Quinta, 19 de Outubro de 2017

ARTIGO

Gilberto Verardo: "Tá difícil ser civilizado"

Psicólogo/Psicoterapeuta

3 OUT 2017Por 02h:00

Civilidade para mim tem a ver com capacidade de exercício de sentimentos. Não tem a ver com capacidade de consumo ou de emoções ligadas aos instintos básicos, como raiva e tesão.

A civilidade não nasce com a pessoa. Adquire-se na convivência, mas é preciso educação e disciplina, pois não é tão fácil assim domesticar os instintos primitivos ligados à sobrevivência pessoal.

No plano social, as instituições fazem a constante vigilância para seu aprimoramento, através dos valores éticos e morais, que com o passar do tempo a criança vai assimilando, entre altos e baixos. Uma minoria não consegue em razão de patologias sociais ou biológicas.

Convivendo em um grupo familiar ou social que pensa e se comporta quase da mesma maneira, fica bem mais fácil o exercício de tais valores. No entanto, quando as instituições ou mesmo a família dão mau exemplo, o que acontece com a civilidade de cada um? A porção social do comportamento perde força e importância, impelindo a pessoa a uma espécie de retorno ao ego pessoal. Às vezes, a religião ou mesmo um tarja preta resolve, temporariamente, pois a luta entre civilidade x instintos básicos é constante. 

Num mundo competitivo essa constância aumenta. Civilidade tem a ver com competição só nos esportes. Às vezes a pessoa que teve uma educação mais rígida, muito provavelmente, diante de um quadro de instabilidade de valores éticos e morais (temperos principais da civilidade), a pessoa somatiza (transfere para alguma parte do corpo esse sentimento de desorganização dos valores).
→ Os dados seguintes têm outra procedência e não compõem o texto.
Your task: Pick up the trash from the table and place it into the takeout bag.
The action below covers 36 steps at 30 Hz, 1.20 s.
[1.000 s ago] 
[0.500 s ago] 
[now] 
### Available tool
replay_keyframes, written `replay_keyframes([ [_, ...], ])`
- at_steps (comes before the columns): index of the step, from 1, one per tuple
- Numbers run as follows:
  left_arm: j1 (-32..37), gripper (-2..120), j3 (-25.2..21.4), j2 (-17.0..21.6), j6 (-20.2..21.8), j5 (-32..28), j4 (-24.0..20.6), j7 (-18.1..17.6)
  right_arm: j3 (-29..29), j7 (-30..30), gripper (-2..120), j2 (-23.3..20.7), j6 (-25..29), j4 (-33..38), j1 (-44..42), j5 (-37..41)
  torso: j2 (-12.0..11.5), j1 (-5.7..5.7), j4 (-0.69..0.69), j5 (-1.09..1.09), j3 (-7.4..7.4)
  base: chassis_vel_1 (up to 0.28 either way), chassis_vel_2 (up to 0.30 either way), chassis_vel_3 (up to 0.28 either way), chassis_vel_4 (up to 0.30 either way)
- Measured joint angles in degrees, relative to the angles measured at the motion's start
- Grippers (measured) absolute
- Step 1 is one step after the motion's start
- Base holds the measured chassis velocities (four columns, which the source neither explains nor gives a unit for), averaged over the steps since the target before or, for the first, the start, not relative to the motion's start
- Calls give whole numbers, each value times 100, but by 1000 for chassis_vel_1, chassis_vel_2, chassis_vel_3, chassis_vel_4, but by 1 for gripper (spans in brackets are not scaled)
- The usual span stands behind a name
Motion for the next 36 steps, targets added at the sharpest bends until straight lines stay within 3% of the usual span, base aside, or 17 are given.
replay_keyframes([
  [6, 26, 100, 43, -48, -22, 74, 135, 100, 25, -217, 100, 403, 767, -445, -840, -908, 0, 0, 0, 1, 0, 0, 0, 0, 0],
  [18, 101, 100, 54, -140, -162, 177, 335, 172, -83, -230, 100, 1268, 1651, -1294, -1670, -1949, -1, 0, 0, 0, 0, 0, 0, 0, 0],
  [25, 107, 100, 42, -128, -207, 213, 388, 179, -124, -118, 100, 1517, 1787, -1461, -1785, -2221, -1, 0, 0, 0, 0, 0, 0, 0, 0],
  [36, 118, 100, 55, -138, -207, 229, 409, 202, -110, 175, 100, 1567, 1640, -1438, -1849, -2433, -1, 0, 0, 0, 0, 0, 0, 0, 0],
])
Essa não é a única, mas a mais forte influência, nos dias contemporâneos, para despertar vários tipos de fúria, a qual é a antítese do sentimento de civilidade.

Por outro lado, a pressa e a ambição desmedida são componentes de algum tipo de insatisfação interna e íntima, a qual nasce de relações com pouco ou nenhum significado para a pessoa. 

Nestes tempos de mau exemplo das instituições, na qual as pessoas se miram para construírem sua identidade, a desorganização pessoal só pode ser controlada com uma educação paterna afetiva, tarja preta ou somatização. Por isso, nossos dias parecem cercados de violência gratuita, criminalidade em vários níveis e um adoecimento das pessoas e do tecido social.